Jun 1, 2007

Adventures in Eretz Yisrael: Jerusalem: The Kotel: IDF Swearing In Ceremony

My brother is a volunteer soldier, some might say "mercenary" in the Israeli army. He began his training not too long ago and he has now completed the first level of basic training. This evening was scheduled to be his "swearing in" ceremony.

We got the invitation from the army last week. My brother has the status of a "lone soldier" because his family (read: parents) is in the United States. So, we are his reps to the army, and we get the invites that normally go to parents.

The invitation said what time to come and where it would be. What was really cool was that it said for people who cannot make it, the ceremony would be broadcast live and in full video/audio at the Kotel Kam (if you go there now, you can go to Today at the kotel and select events and see a fe pictures from the ceremony).

The ceremony would take place at the Kotel. The Kotel, being the last remnant from the Temples, is host to many of these ceremonies. It, I think, is meant to give these young men and women a taste and a feel of there being part of history and part of a Jewish state and that is what they will be spending there next few years defending.

We get to the Old City of Jerusalem. We are running late because traffic is so bad. So many people are flooding the Old City to get to the event, that what is normally a 5 minute drive through the Old City and then a few minutes to look for parking, took about 45 minutes. I dropped my family off at the entrance to the kotel and then went to park. I had to drive all the way back to the other side of the Old City and park outside of Jaffa Gate. Everything else was full.

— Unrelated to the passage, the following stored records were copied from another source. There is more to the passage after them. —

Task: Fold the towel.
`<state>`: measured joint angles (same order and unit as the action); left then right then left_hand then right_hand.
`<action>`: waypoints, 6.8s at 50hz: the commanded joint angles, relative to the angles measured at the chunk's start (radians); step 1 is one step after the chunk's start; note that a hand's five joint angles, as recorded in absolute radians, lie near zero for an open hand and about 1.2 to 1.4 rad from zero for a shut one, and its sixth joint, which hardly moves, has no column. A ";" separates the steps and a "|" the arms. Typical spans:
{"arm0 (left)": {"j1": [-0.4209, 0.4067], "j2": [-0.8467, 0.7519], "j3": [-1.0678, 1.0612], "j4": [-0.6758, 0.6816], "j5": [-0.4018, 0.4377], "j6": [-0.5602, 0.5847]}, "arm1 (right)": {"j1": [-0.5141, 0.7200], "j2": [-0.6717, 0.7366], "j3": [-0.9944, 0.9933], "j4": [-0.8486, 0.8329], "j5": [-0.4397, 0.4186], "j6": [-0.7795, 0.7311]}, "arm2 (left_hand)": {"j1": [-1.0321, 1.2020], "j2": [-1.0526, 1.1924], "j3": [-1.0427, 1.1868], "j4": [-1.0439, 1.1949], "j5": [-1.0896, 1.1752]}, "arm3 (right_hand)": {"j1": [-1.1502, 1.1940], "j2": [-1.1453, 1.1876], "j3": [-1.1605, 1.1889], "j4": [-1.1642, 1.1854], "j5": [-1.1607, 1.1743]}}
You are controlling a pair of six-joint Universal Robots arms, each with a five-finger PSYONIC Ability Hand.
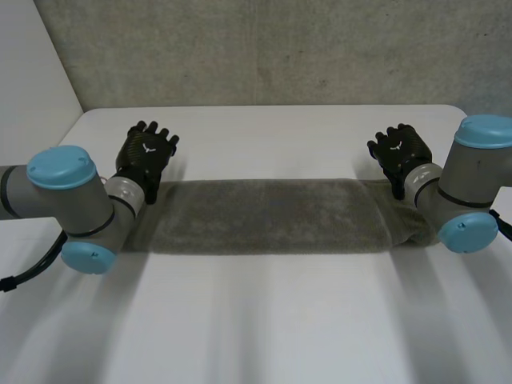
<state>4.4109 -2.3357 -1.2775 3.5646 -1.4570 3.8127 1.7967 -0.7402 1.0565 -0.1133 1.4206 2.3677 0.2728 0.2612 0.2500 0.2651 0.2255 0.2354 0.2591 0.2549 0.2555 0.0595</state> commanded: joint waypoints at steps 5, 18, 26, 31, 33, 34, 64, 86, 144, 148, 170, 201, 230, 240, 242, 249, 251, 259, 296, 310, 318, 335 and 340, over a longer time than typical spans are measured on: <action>0.022 0.163 -0.182 -0.012 0.006 -0.056 | -0.019 -0.263 0.225 -0.005 -0.104 0.214 | -0.071 -0.059 -0.048 -0.063 -0.198 | -0.061 -0.085 -0.080 -0.081 -0.060; 0.028 0.435 -0.517 -0.012 0.161 -0.235 | -0.083 -0.386 0.410 0.242 -0.144 0.235 | -0.071 -0.059 -0.048 -0.063 -0.198 | -0.061 -0.085 -0.080 -0.081 -0.060; 0.027 0.458 -0.556 -0.009 0.161 -0.235 | -0.123 -0.317 0.419 0.178 -0.143 0.231 | -0.074 -0.062 -0.051 -0.066 -0.201 | 0.014 -0.010 -0.005 -0.006 0.015; 0.028 0.455 -0.554 -0.003 0.161 -0.235 | -0.145 -0.246 0.398 0.146 -0.143 0.231 | -0.071 -0.059 -0.048 -0.063 -0.198 | 0.067 0.043 0.047 0.047 0.068; 0.030 0.452 -0.551 -0.001 0.161 -0.235 | -0.149 -0.196 0.370 0.146 -0.140 0.231 | -0.074 -0.062 -0.051 -0.066 -0.201 | 0.230 0.207 0.211 0.210 0.232; 0.030 0.452 -0.551 -0.001 0.161 -0.235 | -0.149 -0.196 0.370 0.146 -0.140 0.231 | -0.074 -0.062 -0.051 -0.066 -0.201 | 0.231 0.208 0.212 0.211 0.233; 0.065 0.501 -0.537 -0.003 0.150 -0.237 | -0.119 -0.343 0.263 0.027 0.178 -0.361 | -0.077 -0.065 -0.054 -0.069 -0.204 | 1.161 1.137 1.141 1.141 1.162; 0.067 0.464 -0.505 0.000 0.147 -0.260 | 0.516 -0.101 0.267 -0.241 -0.047 -0.246 | -0.080 -0.068 -0.057 -0.072 -0.207 | 1.161 1.137 1.141 1.141 1.162; -0.450 -0.030 0.030 -0.003 -0.130 -0.269 | 0.081 -0.389 0.708 -0.081 -0.109 0.308 | -0.015 -0.004 0.008 -0.008 -0.142 | 0.099 0.075 0.080 0.079 0.100; -0.430 -0.039 0.035 -0.003 -0.175 -0.268 | 0.081 -0.372 0.708 -0.091 -0.086 0.286 | -0.009 0.002 0.013 -0.002 -0.137 | 0.146 0.122 0.126 0.126 0.147; -0.386 -0.022 -0.029 0.029 -0.424 -0.228 | 0.090 -0.344 0.704 -0.186 0.043 0.196 | 0.005 0.017 0.028 0.013 -0.122 | 1.062 1.038 1.042 1.042 1.063; -0.304 0.302 -0.241 0.077 -0.414 -0.196 | 0.331 -0.455 0.514 -0.269 0.112 -0.280 | -0.068 -0.056 -0.045 -0.060 -0.195 | 1.161 1.137 1.141 1.141 1.162; -0.186 0.348 -0.269 -0.001 -0.256 -0.441 | 0.293 -0.447 0.491 -0.157 0.049 0.282 | -0.071 -0.059 -0.048 -0.063 -0.198 | 0.167 0.143 0.147 0.147 0.168; -0.209 0.348 -0.316 -0.001 -0.232 -0.443 | 0.046 -0.501 0.709 -0.131 -0.026 0.433 | -0.083 -0.071 -0.060 -0.075 -0.210 | 0.164 0.140 0.144 0.144 0.165; -0.219 0.346 -0.322 -0.003 -0.191 -0.443 | 0.020 -0.502 0.733 -0.131 -0.038 0.418 | -0.083 -0.071 -0.060 -0.075 -0.210 | 0.164 0.140 0.144 0.144 0.165; -0.223 0.348 -0.324 -0.007 -0.166 -0.453 | -0.065 -0.493 0.798 -0.132 -0.092 0.350 | -0.083 -0.071 -0.060 -0.075 -0.210 | 0.214 0.190 0.194 0.194 0.215; -0.223 0.348 -0.322 -0.009 -0.166 -0.458 | -0.074 -0.486 0.800 -0.135 -0.095 0.340 | -0.083 -0.071 -0.060 -0.075 -0.210 | 0.220 0.196 0.200 0.199 0.221; -0.229 0.348 -0.324 -0.010 -0.168 -0.467 | -0.073 -0.443 0.795 -0.154 -0.074 0.309 | -0.080 -0.068 -0.057 -0.072 -0.207 | 0.217 0.193 0.197 0.196 0.218; -0.160 0.453 -0.307 -0.007 -0.175 -0.466 | 0.421 -0.401 0.586 -0.342 -0.058 -0.191 | -0.083 -0.071 -0.060 -0.075 -0.210 | 1.161 1.137 1.141 1.141 1.162; -0.146 0.461 -0.319 -0.007 -0.174 -0.485 | 0.576 -0.136 0.390 -0.174 -0.134 -0.262 | -0.083 -0.071 -0.060 -0.075 -0.210 | 1.078 1.054 1.058 1.057 1.079; -0.154 0.453 -0.298 -0.006 -0.174 -0.486 | 0.469 -0.398 0.480 -0.183 -0.140 0.155 | -0.083 -0.071 -0.060 -0.075 -0.210 | -0.059 -0.083 -0.079 -0.079 -0.058; -0.254 0.346 -0.230 -0.012 -0.172 -0.616 | 0.224 -0.559 0.588 -0.144 -0.124 0.591 | -0.074 -0.062 -0.051 -0.066 -0.201 | -0.061 -0.085 -0.080 -0.081 -0.060; -0.330 0.224 -0.180 -0.065 -0.175 -0.634 | 0.182 -0.458 0.516 -0.100 -0.124 0.610 | -0.074 -0.062 -0.051 -0.066 -0.201 | -0.061 -0.085 -0.080 -0.081 -0.060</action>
<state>4.1582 -1.9869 -1.5078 3.5491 -1.6295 3.2069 2.0291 -1.3009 1.6435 -0.2620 1.2948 2.9645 0.2744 0.2657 0.2542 0.2669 0.2315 0.2323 0.2566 0.2537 0.2546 0.0591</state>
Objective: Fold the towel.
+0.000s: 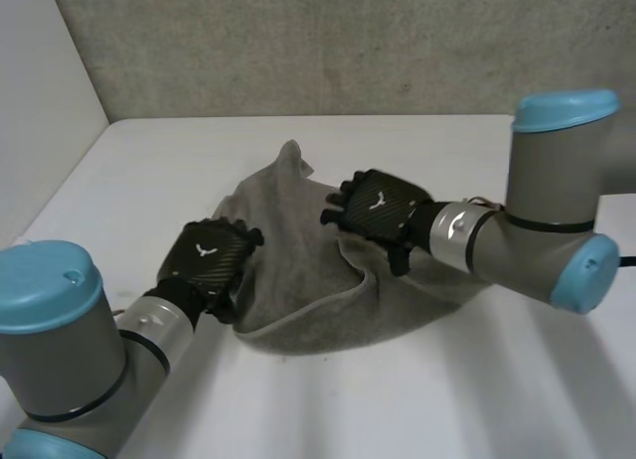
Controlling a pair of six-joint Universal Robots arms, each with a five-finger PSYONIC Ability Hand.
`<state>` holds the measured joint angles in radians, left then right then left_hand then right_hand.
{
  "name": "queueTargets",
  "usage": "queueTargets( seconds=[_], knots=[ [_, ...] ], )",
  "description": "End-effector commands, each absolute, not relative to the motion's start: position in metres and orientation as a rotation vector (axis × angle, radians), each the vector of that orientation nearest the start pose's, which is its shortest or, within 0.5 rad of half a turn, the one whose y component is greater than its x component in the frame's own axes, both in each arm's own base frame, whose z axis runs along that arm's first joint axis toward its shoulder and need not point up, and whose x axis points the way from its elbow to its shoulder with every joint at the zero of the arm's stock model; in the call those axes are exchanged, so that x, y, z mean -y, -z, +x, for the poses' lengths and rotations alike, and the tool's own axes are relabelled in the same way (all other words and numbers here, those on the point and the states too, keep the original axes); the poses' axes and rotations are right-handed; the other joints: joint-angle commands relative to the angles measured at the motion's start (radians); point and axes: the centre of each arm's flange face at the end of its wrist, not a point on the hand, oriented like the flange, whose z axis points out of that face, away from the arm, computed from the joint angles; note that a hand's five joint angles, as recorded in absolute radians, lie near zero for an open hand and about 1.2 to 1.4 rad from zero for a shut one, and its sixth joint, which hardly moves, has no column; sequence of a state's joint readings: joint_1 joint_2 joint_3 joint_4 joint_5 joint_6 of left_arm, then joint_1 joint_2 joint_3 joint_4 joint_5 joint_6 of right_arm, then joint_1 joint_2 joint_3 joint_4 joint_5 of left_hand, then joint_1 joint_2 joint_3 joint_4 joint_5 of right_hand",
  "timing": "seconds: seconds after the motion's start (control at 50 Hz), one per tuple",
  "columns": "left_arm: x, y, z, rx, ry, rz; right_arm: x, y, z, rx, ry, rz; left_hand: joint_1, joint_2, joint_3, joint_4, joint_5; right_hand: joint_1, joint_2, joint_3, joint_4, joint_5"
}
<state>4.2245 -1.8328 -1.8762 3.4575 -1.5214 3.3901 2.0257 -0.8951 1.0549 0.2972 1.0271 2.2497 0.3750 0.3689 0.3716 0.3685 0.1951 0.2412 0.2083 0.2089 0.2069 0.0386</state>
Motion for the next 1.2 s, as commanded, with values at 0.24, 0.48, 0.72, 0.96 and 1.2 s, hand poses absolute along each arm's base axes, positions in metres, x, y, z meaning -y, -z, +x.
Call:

I ran in to the Old city and decided to take the shortcut through the Arab shuk to save a few minutes of detouring through the Jewish Quarter. I made it down to the Kotel pretty quickly and found the place jam-packed.

The ceremony is just getting ready to start. I found my family and then found my brother among all the soldiers. We said hi, he told me where he thought I should stand for the best view, relative to where his unit would be standing in formation. It was pretty packed everywhere and only the first row of people really had a decent view.

We found a spot and settled in. Our spot was right behind the Army Glee Club! This army choir was pretty good! All the songs they song were Jewish/religious themed songs (see below for a couple of examples). The best part was when the electricity blew just as they were starting a song. All of the sudden - no lights, no microphones, no music (at least no electric keyboard), and whatever else they had going. It took a moment as everyone was caught off gaurd, but the Glee Club composed themselves pretty quickly and got going with a song and a saxophone to save the day until a they got the electricity up a few minutes later...

They went through a few formations, some generals and other army commanders spoke. I could not really hear much because the speakers were in front of us facing away and the sound was dulled and a lot of people were making noise, but I picked up snippets from the speeches. One commander was blessing them that they should be strongafter quoting from the Book of Joshua the section where power was transferred to Joshua after Moshe's death and the people confirmed their support for him and blessed him with strength. Another commander spoke of the significance of being at the spot with the remnants of the Temple...

Then the swearung in took place. The unit commanders would call out (in Hebrew), "Do you swear?" and the unit would scream out in unison "We swear, We swear, We Swear!!!". They went through all the units. Then each individual stepped forward to his commander and picked up a gun (M16) and a Tanakh, held them together to his chest, saluted and stepped back.

After some more songs and Hatikvah, the ceremony was over. Some soldiers tossed their kumtahs (berets) in the air and people mingled.


  1. "Then each individual stepped forward to his commander and picked up a gun (M16) and a Tanakh, held them together to his chest..."

    Nice that they get a copy of the Tanakh. But it would be really cool if each got a copy of the Talmud.
    Maybe in the special forces ?

  2. why the talmud?

    I don't get the point of the comment/ (joke?)

    a tanakh is much more apropo.

  3. I was on the other side for my son's swearing in. As fate would have it, one minute before he picked his arm and tanach, the electricity went out.
    BTW, the religious soldiers didn't swear like the others (saying "ani nishba"), but proclaim (saying "ani matshir").

  4. that is very cool, esther... what unit is your son in? 931? 933?